Louise Rodino-Klapac — Government Vice President, Head of Analysis and Improvement, and Chief Scientific Officer
Yeah. On Arrowhead, I feel the great reply is that Arrowhead is targeted on each facet of the assemble. And so, we just like the diligence of their method. I want to name out their focusing on ligands as being a differentiator as a result of attending to the correct tissue within the case of muscle for FSHD and DM1 utilizing the alpha — the beta focusing on ligand that we use the identical one with MyoAAV, for instance.
We all know that it really works properly in muscle. So, that is a differentiator. However they deal with the design from the siRNA, from the focusing on ligands, from each facet of the assemble. And so, we similar to their complete diligent method.
It is one thing that we mannequin with gene remedy, for instance. And so, I feel it is all the above, however we definitely recognize their focusing on ligands for the assorted tissues.
Operator
Thanks. And that concludes immediately’s Q&A session. I want to flip the decision again over to Doug Ingram for closing remarks. Please go forward.
Douglas Ingram — President and Chief Government Officer
Properly, thanks, everybody, to your questions this night. Admire them. We have had a extremely super 2024 and a terrific This fall of 2024. And as we monitor into 2025, issues are going very properly.
A few issues. We’re clearly going to proceed to drive this launch of ELEVIDYS, and the staff has carried out a extremely nice job on that. And I feel they are going to proceed to do this. We’ll proceed to deal with our PMOs and making certain that sufferers are benefiting from our PMOs over this 12 months.
After which we’ve extra milestones to learn out in 2025 than every other time in our historical past. And so, I look ahead to updating people throughout this 12 months as we transfer ahead with our limb-girdle for instance, and we get the FSHD information, and we get the DM1 information after which we maintain driving as a company.

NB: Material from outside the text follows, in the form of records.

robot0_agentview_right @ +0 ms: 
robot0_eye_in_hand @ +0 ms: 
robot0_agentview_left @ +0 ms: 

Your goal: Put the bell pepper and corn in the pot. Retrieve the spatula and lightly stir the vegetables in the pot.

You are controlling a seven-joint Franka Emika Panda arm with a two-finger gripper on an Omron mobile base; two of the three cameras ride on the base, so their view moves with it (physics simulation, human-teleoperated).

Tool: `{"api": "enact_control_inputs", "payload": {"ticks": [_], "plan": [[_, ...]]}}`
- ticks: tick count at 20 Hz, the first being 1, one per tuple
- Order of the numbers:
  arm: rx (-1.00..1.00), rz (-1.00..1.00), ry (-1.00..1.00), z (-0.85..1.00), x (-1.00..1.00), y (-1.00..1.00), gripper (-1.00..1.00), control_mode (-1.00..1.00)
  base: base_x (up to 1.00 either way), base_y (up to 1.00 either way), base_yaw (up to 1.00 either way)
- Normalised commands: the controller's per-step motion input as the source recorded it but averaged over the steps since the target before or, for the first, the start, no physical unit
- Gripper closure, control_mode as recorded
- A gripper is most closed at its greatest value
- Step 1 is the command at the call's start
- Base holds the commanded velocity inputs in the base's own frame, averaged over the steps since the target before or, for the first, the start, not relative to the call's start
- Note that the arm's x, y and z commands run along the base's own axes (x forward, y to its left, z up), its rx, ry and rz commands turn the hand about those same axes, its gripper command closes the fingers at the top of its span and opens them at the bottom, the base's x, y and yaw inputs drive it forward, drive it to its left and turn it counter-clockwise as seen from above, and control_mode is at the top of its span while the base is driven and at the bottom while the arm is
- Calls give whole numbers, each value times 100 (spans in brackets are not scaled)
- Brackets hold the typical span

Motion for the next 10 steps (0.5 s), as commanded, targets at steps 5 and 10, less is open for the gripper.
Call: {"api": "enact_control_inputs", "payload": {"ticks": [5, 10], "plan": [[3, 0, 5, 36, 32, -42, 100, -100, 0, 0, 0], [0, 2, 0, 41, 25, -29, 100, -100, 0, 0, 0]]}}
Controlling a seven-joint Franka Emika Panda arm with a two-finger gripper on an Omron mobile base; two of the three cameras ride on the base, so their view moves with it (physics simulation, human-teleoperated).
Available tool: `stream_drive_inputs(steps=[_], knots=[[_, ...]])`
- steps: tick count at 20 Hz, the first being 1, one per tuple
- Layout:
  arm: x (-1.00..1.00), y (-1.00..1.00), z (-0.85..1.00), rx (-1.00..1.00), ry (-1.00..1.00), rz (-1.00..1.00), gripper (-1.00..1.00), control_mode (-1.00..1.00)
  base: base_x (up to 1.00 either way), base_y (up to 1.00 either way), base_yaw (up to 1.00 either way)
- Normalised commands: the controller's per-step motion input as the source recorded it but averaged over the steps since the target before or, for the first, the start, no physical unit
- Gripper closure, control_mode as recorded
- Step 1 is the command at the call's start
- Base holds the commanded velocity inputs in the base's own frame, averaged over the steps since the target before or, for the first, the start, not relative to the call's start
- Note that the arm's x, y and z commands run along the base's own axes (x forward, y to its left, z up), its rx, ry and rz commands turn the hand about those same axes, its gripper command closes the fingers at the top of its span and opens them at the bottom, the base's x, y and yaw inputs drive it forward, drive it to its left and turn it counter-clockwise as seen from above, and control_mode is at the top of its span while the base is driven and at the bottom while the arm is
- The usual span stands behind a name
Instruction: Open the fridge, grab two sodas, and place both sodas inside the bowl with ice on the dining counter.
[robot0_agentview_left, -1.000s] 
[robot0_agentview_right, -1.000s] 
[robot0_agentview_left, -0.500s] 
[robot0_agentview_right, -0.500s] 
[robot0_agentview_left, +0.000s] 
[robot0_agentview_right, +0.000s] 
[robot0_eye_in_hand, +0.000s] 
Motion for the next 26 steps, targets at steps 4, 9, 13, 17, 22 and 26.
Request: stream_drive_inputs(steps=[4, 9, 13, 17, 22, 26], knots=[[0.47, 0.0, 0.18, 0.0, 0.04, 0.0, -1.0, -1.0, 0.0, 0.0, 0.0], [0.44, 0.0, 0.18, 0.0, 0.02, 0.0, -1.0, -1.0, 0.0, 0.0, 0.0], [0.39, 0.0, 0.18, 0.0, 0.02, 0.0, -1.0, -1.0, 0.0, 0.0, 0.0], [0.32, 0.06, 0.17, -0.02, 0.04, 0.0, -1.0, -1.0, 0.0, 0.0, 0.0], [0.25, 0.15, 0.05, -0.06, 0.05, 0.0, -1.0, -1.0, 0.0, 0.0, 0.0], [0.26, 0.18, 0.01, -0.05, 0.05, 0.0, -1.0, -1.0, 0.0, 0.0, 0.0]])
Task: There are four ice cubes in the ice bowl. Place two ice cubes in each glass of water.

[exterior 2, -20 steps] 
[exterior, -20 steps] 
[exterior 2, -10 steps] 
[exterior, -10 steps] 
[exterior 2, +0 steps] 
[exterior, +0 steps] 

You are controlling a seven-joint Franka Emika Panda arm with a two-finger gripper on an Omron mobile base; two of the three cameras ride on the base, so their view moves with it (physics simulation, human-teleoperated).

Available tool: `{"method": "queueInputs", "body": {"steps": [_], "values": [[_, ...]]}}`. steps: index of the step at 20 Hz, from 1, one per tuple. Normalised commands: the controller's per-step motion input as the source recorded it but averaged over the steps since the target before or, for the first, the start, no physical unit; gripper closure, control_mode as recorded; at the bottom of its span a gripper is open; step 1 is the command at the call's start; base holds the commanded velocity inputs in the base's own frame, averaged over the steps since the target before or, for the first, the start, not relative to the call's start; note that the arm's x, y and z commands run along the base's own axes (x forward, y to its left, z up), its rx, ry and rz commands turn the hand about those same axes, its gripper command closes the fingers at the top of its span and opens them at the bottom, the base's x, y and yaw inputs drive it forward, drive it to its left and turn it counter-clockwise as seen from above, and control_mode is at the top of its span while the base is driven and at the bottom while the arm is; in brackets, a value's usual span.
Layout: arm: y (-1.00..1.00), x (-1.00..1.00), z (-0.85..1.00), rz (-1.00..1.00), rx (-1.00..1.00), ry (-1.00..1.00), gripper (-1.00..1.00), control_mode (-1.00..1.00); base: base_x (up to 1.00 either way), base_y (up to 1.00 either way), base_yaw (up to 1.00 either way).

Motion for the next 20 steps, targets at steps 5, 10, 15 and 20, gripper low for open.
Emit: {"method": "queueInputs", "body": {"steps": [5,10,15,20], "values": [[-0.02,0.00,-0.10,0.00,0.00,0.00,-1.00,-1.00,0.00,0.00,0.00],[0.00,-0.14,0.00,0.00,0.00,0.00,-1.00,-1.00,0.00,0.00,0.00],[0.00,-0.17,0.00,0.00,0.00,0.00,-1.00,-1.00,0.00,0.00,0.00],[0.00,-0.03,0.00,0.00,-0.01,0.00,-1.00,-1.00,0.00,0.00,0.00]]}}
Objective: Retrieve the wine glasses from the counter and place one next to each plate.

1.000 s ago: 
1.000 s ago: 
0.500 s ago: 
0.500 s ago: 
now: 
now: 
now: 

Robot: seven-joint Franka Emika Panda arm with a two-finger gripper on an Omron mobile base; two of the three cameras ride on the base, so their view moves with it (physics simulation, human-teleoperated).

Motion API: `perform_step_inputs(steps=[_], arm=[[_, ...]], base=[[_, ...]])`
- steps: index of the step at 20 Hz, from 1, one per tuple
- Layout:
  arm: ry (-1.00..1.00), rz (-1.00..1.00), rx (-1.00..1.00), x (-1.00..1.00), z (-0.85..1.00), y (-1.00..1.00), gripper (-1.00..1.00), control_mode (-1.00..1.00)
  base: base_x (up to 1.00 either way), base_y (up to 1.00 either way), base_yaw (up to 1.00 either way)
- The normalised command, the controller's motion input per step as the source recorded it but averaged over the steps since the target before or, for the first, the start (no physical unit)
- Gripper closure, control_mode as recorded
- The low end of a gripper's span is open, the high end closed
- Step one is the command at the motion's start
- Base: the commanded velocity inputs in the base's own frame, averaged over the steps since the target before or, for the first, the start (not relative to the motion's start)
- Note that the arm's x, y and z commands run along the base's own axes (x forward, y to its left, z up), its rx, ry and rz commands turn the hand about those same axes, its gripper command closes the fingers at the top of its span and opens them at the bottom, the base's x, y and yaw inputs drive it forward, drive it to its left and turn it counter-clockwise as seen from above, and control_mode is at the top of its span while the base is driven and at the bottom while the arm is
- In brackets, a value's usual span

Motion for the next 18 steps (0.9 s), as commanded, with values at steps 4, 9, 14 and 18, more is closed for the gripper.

So, thanks all very a lot, and have a beautiful night.
Operator
[Operator signoff]
Period: 0 minutes
Name individuals:
Mary Jenkins — Affiliate Director, Investor Relations and Company Communications
Douglas Ingram — President and Chief Government Officer
Dallan Murray — Vice President, Advertising
Louise Rodino-Klapac — Government Vice President, Head of Analysis and Improvement, and Chief Scientific Officer
Ian Estepan — Government Vice President, Chief Monetary Officer
Doug Ingram — President and Chief Government Officer
Tazeen Ahmad — Analyst
Ellie Merle — Analyst
Gena Wang — Analyst
Unknown speaker — RBC Capital Markets — Analyst
Andrew Tsai — Analyst
Konstantinos Biliouris — Analyst
Mike Ulz — Analyst
Joe Schwartz — Analyst
Gil Blum — Analyst
Ritu Baral — Analyst
Brian Skorney — Analyst
David Hoang — Analyst
Ry Forseth — Guggenheim Securities — Analyst
Biren Amin — Analyst
Gavin Clark-Gartner — Evercore ISI — Analyst
Sami Corwin — Analyst
This text is a transcript of this convention name produced for The Motley Idiot. Whereas we attempt for our Silly Finest, there could also be errors, omissions, or inaccuracies on this transcript. As with all our articles, The Motley Idiot doesn’t assume any duty to your use of this content material, and we strongly encourage you to do your personal analysis, together with listening to the decision your self and studying the corporate’s SEC filings. Please see our Terms and Conditions for added particulars, together with our Compulsory Capitalized Disclaimers of Legal responsibility.
The Motley Idiot has no place in any of the shares talked about. The Motley Idiot has a disclosure policy.
The views and opinions expressed herein are the views and opinions of the writer and don’t essentially replicate these of Nasdaq, Inc.